Barbarism is a development of a civilization in decline and is not the foundation said civilization.

Chesterton touches briefly on the emergence of Christianity, “But one of the strange marks of the strength of Christianity is that, since it came, no pagan in our civilization has been able to be really human.”

He spends some time talking about the early civilizations of Egypt, Babylon, and Greece, and ends the chapter with the significance of the cultures that emerged around the Mediterranean and their lasting impact on mankind.
”But round that little sea like a lake were the things themselves, apart from all extensions and echoes and commentaries on the things; the Republic and the Church; the Bible and the heroic epics; Islam and Israel and the memories of the lost empires; Aristotle and the measure of all things. It is because the first light upon this world is really light, the daylight in which we are still walking to-day, and not merely the doubtful visitation of strange stars, that I have begun here with noting where that light first falls on the towered cities of the eastern Mediterranean.”

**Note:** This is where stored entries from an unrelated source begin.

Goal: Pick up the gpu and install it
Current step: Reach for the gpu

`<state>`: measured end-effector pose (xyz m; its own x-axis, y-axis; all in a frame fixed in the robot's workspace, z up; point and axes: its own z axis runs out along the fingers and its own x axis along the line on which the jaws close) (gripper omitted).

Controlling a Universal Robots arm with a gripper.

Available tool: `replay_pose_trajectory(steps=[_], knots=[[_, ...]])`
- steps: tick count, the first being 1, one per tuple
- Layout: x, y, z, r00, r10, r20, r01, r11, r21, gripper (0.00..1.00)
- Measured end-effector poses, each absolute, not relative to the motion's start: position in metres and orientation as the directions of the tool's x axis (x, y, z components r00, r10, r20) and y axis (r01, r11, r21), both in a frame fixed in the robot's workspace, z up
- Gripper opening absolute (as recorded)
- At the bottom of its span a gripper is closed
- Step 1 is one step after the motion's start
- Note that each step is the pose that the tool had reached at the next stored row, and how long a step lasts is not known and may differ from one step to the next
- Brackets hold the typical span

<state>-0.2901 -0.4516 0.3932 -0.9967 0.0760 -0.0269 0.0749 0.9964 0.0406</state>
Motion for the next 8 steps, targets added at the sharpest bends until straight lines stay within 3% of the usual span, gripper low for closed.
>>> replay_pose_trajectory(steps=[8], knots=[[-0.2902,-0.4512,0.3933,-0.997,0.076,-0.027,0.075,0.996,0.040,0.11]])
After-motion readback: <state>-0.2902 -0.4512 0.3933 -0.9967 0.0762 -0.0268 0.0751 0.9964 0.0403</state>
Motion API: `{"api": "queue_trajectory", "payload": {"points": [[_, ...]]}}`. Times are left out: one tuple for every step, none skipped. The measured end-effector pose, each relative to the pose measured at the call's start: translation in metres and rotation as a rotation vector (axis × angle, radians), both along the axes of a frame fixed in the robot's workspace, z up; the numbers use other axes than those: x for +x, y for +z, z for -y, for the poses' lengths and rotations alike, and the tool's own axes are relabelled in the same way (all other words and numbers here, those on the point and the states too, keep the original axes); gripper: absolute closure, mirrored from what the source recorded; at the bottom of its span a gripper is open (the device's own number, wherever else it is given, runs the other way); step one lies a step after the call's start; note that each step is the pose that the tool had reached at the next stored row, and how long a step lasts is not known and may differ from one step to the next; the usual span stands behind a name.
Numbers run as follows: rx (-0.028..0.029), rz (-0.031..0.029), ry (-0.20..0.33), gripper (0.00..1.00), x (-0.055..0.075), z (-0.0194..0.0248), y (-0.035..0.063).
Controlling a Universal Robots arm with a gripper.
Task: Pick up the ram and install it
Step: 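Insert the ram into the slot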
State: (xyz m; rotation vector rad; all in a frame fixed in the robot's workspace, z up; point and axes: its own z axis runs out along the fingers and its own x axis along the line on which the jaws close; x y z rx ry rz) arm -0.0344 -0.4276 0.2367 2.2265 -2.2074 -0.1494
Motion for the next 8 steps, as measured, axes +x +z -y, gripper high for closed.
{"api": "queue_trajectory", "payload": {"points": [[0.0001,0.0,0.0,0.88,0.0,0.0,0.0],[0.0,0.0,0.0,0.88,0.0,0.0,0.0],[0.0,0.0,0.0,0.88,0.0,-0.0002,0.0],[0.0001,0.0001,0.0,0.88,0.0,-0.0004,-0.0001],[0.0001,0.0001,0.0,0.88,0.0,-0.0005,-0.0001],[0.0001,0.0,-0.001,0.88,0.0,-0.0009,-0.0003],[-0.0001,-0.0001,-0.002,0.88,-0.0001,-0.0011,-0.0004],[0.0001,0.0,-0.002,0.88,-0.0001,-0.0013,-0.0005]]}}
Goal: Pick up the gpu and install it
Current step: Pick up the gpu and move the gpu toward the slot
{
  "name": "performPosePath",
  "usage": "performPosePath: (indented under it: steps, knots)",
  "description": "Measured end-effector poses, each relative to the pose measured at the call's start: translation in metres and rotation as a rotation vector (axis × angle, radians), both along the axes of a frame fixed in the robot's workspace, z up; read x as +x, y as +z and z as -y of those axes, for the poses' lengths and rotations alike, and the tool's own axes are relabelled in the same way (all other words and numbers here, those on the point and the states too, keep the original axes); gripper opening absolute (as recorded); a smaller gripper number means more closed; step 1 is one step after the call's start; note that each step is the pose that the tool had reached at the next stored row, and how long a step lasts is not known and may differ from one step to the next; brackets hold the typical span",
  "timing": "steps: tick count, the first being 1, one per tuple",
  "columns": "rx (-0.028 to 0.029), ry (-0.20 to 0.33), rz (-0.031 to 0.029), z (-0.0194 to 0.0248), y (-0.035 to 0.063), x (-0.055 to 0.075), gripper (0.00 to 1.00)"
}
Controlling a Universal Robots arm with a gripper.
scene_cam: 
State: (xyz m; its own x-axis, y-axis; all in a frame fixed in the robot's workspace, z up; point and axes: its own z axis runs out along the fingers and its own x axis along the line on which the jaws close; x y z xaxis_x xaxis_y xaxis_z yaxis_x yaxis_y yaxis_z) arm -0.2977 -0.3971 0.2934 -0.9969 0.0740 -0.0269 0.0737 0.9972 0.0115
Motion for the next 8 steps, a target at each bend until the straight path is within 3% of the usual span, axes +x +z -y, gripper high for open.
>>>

Chapter IV: God and Comparative Religion

One could sum up this chapter in one sentence: If you scrutinize comparative religion the whole concept falls apart. Or as Chesterton put it, “It is really the collapse of comparative religion that there is no comparison between God and the gods.”
He begins with the fallacy of lumping all religious founders and the religions they generated together as if they were all variations of the same theme. But when you look closer there aren’t many things in common, they often don’t resemble one another and none have the equivalent of the Church. “In truth the Church is too unique to prove herself unique.”

Taking a closer look at paganism and polytheism what they do have in common is that all their creation myths ultimately lead to a single creator or spirit. Over the course of time and interaction and intermingling with other people the polytheistic construct is a structure that became more complex over time, but the underlying creator spirit is still there.
” The myths are merely tall stories, though as tall as the sky, the waterspout, or the tropic rain. The mysteries are true stories, and are taken secretly that they may be taken seriously. … Whatever there was, there was never any such thing as the Evolution of the Idea of God. The idea was concealed, was avoided, was almost forgotten, was even explained away, but it was never evolved.”
Chesterton closes the chapter by pointing out the exceptional role of Judaism:
“The more we really understand of the ancient conditions that contributed to the final culture of the Faith, the more we shall have a real and even a realistic reverence for the greatness of the Prophets of Israel. As it was, while the whole world melted into this mass of confused mythology, this Deity who is called tribal and narrow, precisely because he was what is called tribal and narrow, preserved the primary religion of all mankind. He was tribal enough to be universal. He was as narrow as the universe.”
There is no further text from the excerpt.